Fever - Mary Beth Keane

Fever

By Mary Beth Keane

  • Release Date: 2013-03-12
  • Genre: Literary Fiction
Score: 4
4
From 258 Ratings

Description

From the bestselling author of Ask Again, Yes, a novel about the woman known as “Typhoid Mary,” who becomes, “in Keane’s assured hands…a sympathetic, complex, and even inspiring character” (O, The Oprah Magazine).

Mary Beth Keane has written a spectacularly bold and intriguing novel about the woman known as “Typhoid Mary,” the first person in America identified as a healthy carrier of Typhoid Fever.

On the eve of the twentieth century, Mary Mallon emigrated from Ireland at age fifteen to make her way in New York City. Brave, headstrong, and dreaming of being a cook, she fought to climb up from the lowest rung of the domestic-service ladder. Canny and enterprising, she worked her way to the kitchen, and discovered in herself the true talent of a chef. Sought after by New York aristocracy, and with an independence rare for a woman of the time, she seemed to have achieved the life she’d aimed for when she arrived in Castle Garden. Then one determined “medical engineer” noticed that she left a trail of disease wherever she cooked, and identified her as an “asymptomatic carrier” of Typhoid Fever. With this seemingly preposterous theory, he made Mallon a hunted woman.

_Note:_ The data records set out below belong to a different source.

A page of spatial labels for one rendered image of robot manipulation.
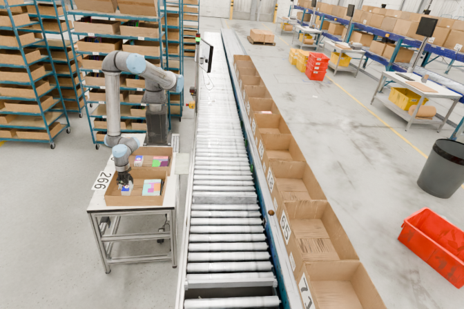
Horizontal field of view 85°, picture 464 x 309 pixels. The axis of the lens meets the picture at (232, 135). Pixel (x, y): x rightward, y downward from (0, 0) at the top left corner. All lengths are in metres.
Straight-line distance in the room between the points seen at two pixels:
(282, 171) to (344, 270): 0.80
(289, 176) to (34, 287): 2.15
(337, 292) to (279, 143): 1.24
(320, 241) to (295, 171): 0.56
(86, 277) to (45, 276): 0.31
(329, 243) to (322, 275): 0.26
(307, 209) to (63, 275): 2.00
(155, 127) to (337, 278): 1.82
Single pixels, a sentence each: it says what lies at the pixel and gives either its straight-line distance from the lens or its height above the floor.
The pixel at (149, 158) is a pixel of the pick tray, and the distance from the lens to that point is 2.35.
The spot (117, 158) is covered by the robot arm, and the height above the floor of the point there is 1.10.
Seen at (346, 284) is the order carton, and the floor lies 0.89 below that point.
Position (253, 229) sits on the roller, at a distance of 1.82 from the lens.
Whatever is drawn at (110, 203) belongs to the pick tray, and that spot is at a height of 0.78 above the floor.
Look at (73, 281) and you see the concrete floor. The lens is 2.65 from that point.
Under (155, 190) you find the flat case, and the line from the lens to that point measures 2.00.
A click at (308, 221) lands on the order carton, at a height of 0.89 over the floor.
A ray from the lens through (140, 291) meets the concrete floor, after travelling 2.46.
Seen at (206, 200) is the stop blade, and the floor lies 0.77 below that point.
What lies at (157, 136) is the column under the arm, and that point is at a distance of 2.51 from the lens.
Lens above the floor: 2.15
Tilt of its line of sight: 31 degrees down
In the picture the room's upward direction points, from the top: 6 degrees clockwise
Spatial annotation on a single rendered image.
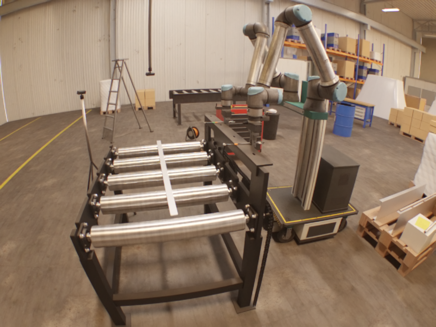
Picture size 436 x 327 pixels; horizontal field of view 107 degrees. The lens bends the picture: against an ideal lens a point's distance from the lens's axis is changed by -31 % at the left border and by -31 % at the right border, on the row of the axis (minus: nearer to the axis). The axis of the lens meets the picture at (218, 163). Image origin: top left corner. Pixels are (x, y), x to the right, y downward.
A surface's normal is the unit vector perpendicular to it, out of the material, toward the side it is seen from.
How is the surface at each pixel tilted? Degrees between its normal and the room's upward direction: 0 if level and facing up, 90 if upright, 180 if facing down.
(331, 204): 90
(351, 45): 90
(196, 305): 0
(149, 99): 90
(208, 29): 90
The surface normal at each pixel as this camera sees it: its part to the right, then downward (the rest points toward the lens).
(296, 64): -0.17, 0.39
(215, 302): 0.01, -0.92
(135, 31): 0.26, 0.39
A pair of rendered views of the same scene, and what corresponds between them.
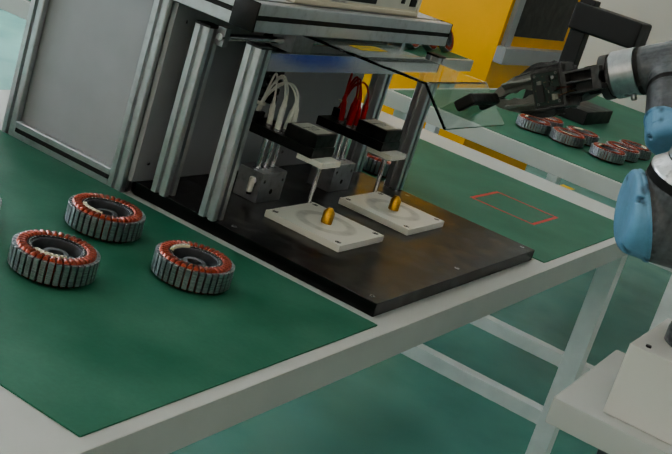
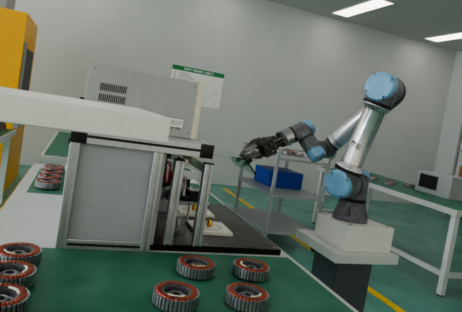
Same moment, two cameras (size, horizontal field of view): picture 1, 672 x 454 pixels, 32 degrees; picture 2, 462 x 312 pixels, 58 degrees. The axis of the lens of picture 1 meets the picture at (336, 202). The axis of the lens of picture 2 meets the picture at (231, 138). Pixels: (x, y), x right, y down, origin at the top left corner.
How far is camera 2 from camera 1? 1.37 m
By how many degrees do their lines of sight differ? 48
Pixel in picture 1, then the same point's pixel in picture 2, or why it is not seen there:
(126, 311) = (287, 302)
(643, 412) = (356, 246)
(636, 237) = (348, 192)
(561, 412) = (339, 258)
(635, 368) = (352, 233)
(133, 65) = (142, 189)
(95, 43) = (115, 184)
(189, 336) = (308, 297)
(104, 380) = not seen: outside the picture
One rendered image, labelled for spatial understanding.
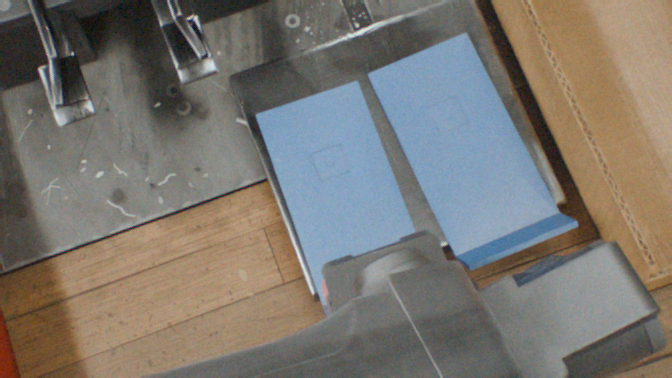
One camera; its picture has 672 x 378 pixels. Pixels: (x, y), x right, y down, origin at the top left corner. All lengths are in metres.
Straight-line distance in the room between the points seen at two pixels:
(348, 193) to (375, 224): 0.03
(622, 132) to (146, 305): 0.32
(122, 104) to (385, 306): 0.42
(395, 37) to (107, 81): 0.20
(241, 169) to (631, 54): 0.26
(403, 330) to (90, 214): 0.40
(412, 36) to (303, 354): 0.43
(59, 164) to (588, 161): 0.34
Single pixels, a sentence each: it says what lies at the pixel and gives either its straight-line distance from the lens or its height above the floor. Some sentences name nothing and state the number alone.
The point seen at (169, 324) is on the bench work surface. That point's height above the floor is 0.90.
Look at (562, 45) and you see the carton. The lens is 0.90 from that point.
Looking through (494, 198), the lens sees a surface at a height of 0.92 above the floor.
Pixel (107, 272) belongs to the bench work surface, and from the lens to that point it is 0.87.
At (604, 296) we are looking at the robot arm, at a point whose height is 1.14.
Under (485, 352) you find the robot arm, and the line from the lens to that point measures 0.54.
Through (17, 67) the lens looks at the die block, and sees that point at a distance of 0.90.
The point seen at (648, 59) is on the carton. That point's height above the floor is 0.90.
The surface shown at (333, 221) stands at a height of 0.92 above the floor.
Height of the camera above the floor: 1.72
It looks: 70 degrees down
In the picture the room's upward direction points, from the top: 8 degrees counter-clockwise
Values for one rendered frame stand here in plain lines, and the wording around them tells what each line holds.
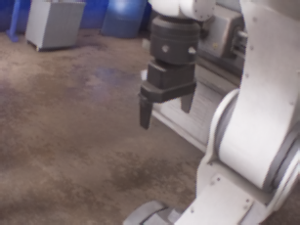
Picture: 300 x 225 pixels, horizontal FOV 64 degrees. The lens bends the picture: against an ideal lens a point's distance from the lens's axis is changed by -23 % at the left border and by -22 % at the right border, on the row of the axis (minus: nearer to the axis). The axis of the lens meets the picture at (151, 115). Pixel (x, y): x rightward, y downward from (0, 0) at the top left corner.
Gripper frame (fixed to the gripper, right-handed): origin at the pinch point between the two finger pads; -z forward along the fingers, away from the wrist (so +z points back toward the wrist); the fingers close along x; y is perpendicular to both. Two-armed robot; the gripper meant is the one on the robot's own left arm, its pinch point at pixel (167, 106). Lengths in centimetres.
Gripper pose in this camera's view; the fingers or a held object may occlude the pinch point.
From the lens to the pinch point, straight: 59.9
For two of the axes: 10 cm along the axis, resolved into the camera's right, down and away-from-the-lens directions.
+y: -6.3, -4.6, 6.3
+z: 0.8, -8.4, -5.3
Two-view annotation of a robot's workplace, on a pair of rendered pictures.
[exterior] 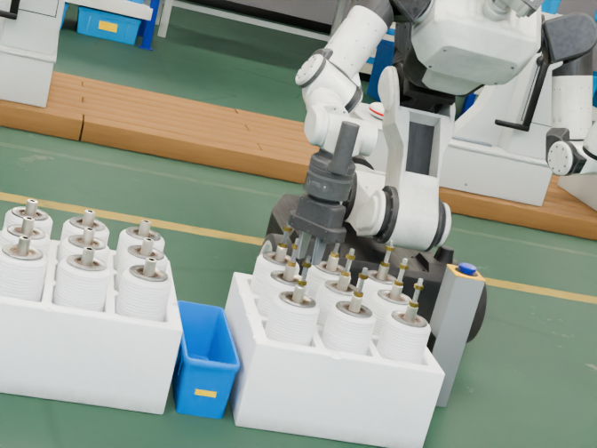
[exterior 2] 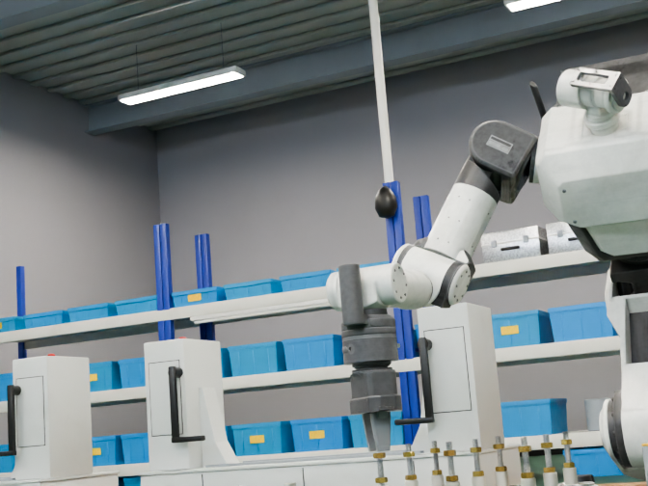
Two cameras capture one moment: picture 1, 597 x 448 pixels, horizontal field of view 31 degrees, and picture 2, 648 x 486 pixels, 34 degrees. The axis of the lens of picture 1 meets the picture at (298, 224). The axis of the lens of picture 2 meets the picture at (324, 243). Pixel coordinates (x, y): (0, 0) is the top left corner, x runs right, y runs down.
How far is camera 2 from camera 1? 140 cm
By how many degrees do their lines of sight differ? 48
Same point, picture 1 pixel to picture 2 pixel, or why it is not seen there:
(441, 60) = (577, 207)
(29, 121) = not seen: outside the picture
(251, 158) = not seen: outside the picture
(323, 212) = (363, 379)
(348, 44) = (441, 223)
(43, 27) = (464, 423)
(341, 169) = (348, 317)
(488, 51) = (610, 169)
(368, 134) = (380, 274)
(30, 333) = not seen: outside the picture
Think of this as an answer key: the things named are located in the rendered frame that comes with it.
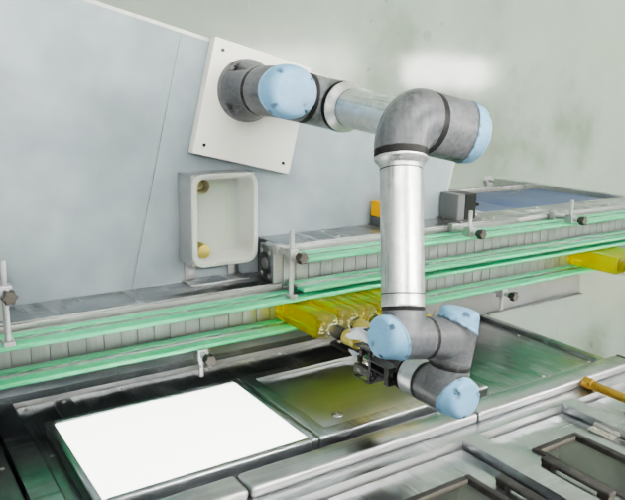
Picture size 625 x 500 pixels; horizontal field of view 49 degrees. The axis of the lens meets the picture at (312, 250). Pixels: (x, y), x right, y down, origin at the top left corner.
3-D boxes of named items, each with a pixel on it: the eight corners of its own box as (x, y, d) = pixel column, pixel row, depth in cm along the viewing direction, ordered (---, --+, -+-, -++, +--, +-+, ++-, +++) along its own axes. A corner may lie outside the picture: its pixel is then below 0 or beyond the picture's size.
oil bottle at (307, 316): (274, 317, 176) (321, 343, 159) (274, 296, 175) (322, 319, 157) (293, 313, 179) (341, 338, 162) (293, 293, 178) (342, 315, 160)
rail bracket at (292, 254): (271, 291, 173) (298, 304, 163) (271, 225, 169) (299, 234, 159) (281, 290, 175) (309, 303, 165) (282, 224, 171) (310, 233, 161)
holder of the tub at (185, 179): (180, 281, 174) (192, 289, 167) (178, 172, 168) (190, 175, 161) (240, 273, 183) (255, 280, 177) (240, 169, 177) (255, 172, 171)
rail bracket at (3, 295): (-20, 322, 146) (0, 356, 128) (-27, 244, 142) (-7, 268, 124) (4, 318, 149) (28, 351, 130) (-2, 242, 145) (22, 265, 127)
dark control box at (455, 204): (437, 216, 219) (456, 220, 212) (438, 191, 217) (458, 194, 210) (456, 214, 223) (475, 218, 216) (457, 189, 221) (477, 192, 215)
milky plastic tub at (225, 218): (180, 261, 172) (193, 269, 165) (177, 171, 167) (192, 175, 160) (241, 253, 181) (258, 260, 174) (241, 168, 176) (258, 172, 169)
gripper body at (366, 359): (351, 340, 141) (390, 359, 131) (385, 333, 146) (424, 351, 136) (350, 376, 143) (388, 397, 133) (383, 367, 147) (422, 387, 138)
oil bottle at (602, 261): (566, 263, 240) (644, 282, 217) (568, 247, 238) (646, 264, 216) (576, 261, 243) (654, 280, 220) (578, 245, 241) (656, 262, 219)
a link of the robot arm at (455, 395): (487, 376, 124) (478, 422, 125) (443, 357, 133) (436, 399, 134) (456, 377, 120) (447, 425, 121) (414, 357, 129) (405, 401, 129)
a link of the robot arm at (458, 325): (447, 312, 118) (436, 374, 119) (492, 313, 124) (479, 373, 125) (417, 301, 124) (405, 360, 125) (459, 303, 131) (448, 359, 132)
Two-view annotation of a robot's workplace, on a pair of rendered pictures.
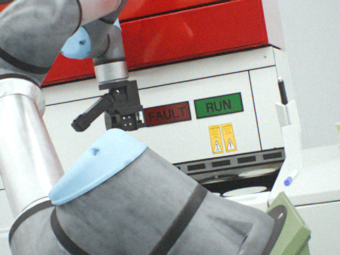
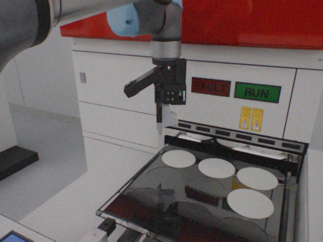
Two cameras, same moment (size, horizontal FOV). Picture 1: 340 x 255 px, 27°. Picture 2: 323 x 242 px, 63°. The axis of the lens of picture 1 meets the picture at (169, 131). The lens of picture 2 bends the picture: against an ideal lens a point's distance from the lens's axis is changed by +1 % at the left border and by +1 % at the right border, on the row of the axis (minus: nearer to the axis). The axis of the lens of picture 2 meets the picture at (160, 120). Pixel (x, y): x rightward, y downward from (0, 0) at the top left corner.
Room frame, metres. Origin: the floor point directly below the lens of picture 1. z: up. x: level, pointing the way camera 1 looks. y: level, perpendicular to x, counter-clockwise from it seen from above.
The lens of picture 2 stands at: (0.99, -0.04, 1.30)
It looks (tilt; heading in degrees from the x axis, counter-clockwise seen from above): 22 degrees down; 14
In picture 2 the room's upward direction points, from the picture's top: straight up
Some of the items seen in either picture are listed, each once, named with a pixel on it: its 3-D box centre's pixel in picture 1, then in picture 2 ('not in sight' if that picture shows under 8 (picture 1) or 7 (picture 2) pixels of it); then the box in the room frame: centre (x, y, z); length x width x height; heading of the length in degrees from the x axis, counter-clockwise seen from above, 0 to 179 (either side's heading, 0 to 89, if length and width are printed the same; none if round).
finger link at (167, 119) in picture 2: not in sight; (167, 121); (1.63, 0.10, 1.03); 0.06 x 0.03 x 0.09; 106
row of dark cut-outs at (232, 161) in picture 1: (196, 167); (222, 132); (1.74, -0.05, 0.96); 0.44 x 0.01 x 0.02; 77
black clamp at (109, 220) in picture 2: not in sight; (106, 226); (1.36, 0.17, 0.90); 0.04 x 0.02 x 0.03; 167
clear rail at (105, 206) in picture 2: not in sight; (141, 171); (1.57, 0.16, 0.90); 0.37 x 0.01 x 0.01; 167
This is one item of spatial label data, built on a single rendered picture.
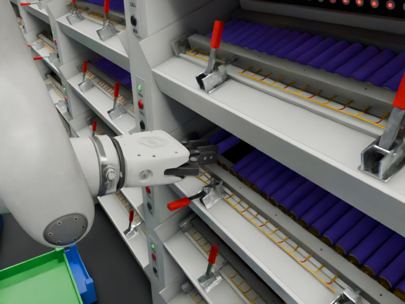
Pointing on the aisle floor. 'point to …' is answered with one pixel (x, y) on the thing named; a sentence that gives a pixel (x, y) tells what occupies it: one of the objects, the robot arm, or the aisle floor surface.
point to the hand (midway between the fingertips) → (202, 152)
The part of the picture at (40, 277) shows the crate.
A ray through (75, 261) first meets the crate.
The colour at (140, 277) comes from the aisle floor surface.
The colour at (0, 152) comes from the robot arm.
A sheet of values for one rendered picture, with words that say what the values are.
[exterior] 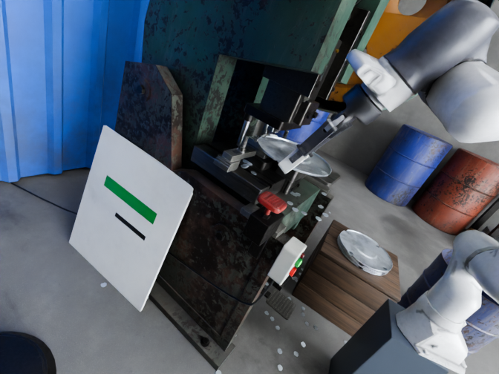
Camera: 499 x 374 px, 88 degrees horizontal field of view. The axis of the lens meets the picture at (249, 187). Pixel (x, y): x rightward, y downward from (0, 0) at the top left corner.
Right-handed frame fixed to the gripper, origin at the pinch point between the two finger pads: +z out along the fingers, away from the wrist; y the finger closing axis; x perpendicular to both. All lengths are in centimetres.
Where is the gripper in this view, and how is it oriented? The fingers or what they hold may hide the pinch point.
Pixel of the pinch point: (292, 160)
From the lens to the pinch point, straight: 61.1
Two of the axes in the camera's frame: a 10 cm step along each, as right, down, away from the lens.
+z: -6.3, 5.2, 5.7
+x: -5.7, -8.1, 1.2
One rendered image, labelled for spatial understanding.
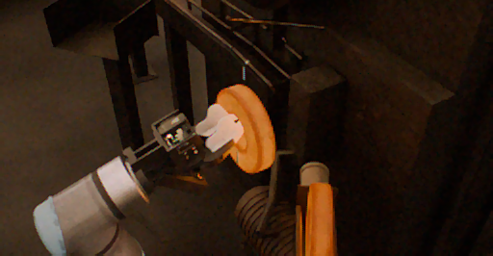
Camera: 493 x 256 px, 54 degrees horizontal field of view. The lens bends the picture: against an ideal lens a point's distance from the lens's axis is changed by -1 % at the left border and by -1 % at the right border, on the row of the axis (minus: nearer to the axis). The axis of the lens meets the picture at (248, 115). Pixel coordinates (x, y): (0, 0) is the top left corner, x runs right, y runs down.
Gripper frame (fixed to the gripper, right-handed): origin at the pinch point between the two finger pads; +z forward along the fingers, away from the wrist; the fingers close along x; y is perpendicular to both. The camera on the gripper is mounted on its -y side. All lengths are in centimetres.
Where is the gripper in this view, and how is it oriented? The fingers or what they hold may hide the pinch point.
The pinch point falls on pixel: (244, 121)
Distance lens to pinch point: 83.4
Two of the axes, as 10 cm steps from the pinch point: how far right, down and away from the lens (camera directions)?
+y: -2.4, -6.4, -7.3
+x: -5.0, -5.6, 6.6
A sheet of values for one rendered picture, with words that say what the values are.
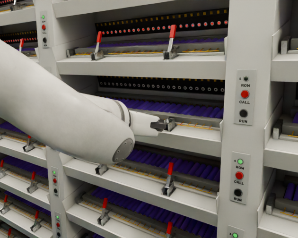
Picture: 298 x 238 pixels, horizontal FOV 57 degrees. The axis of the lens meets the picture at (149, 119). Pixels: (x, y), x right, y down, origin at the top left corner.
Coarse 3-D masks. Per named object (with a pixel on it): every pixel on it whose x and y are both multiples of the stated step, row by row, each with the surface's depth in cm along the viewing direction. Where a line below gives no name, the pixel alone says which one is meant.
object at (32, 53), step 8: (16, 32) 134; (24, 32) 130; (32, 32) 127; (8, 40) 141; (16, 40) 137; (24, 40) 133; (32, 40) 130; (16, 48) 135; (24, 48) 130; (32, 48) 127; (32, 56) 115
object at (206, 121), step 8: (144, 112) 83; (152, 112) 82; (160, 112) 81; (176, 120) 78; (184, 120) 76; (192, 120) 75; (200, 120) 73; (208, 120) 72; (216, 120) 71; (208, 128) 71
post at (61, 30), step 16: (48, 0) 93; (48, 16) 94; (80, 16) 102; (64, 32) 97; (80, 32) 103; (48, 48) 97; (48, 64) 98; (64, 80) 100; (80, 80) 106; (96, 80) 113; (48, 160) 108; (48, 176) 110; (64, 176) 105; (64, 192) 105; (64, 224) 109
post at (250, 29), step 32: (256, 0) 56; (288, 0) 65; (256, 32) 57; (256, 64) 58; (224, 96) 64; (256, 96) 59; (224, 128) 65; (256, 128) 60; (224, 160) 66; (256, 160) 62; (224, 192) 67; (256, 192) 63; (224, 224) 69; (256, 224) 64
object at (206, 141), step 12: (180, 96) 90; (192, 96) 87; (204, 96) 85; (216, 96) 83; (168, 132) 74; (180, 132) 73; (192, 132) 72; (204, 132) 71; (216, 132) 70; (156, 144) 78; (168, 144) 76; (180, 144) 73; (192, 144) 71; (204, 144) 69; (216, 144) 67; (216, 156) 68
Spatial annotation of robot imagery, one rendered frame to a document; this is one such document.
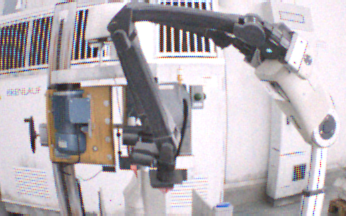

The Department of Health sent Mallon to North Brother Island, where she was kept in isolation from 1907 to 1910, then released under the condition that she never work as a cook again. Yet for Mary—proud of her former status and passionate about cooking—the alternatives were abhorrent. She defied the edict.

Bringing early-twentieth-century New York alive—the neighborhoods, the bars, the park carved out of upper Manhattan, the boat traffic, the mansions and sweatshops and emerging skyscrapers—Fever is an ambitious retelling of a forgotten life. In the imagination of Mary Beth Keane, Mary Mallon becomes a fiercely compelling, dramatic, vexing, sympathetic, uncompromising, and unforgettable heroine.

Reviews

  • Very interesting

    5
    By MaureenRDiemer
    Very interesting historical fiction. Made me want to goggle the life of Mary Mallon. I would definitely recommend this book!
  • Fever

    5
    By Siobhan Armstrong
    Loved this. A great read, but an even more moving story of this poor woman's life. It's been weeks since I read it and yet I'm still haunted by scenes from it.
  • Perfect combo of depth and intrigue

    5
    By Turntable
    I love historic novels and this is easily one of the best I've read. In many ways it's a page turning mystery thriller - but not at all in the typical sense. It's a ride through time, but goes deeper into the personal habits, daily routines and the inner psyche than most historic novels - not in a sinister way which is more common for this genre, but in a way that's sympathetic to the people swept up in circumstances of the day. It's told in a deeply familiar, personal, strong inner voice about a woman - but really it feels more like by a woman - at a time and place that's all vividly brought to life. And clearly it's written by a woman. It's refreshing to read a historic novel written by a woman - you sense a deeper level of detail, nuance and perspective that you don't often experience in a genre that tends to be so male oriented. The level of detail is on par with Killer Angels the extraordinary novel about the battle of Gettysburg. From the epilogue that's taken from the real Mary's journals you get the sense that it is truly Mary's voice and tone and experience that fills the entire book. It's also wonderful how the events in the book intersects with other books I've loved: New York the novel, the Alienist, Close to Shore, among others that I highly recommend.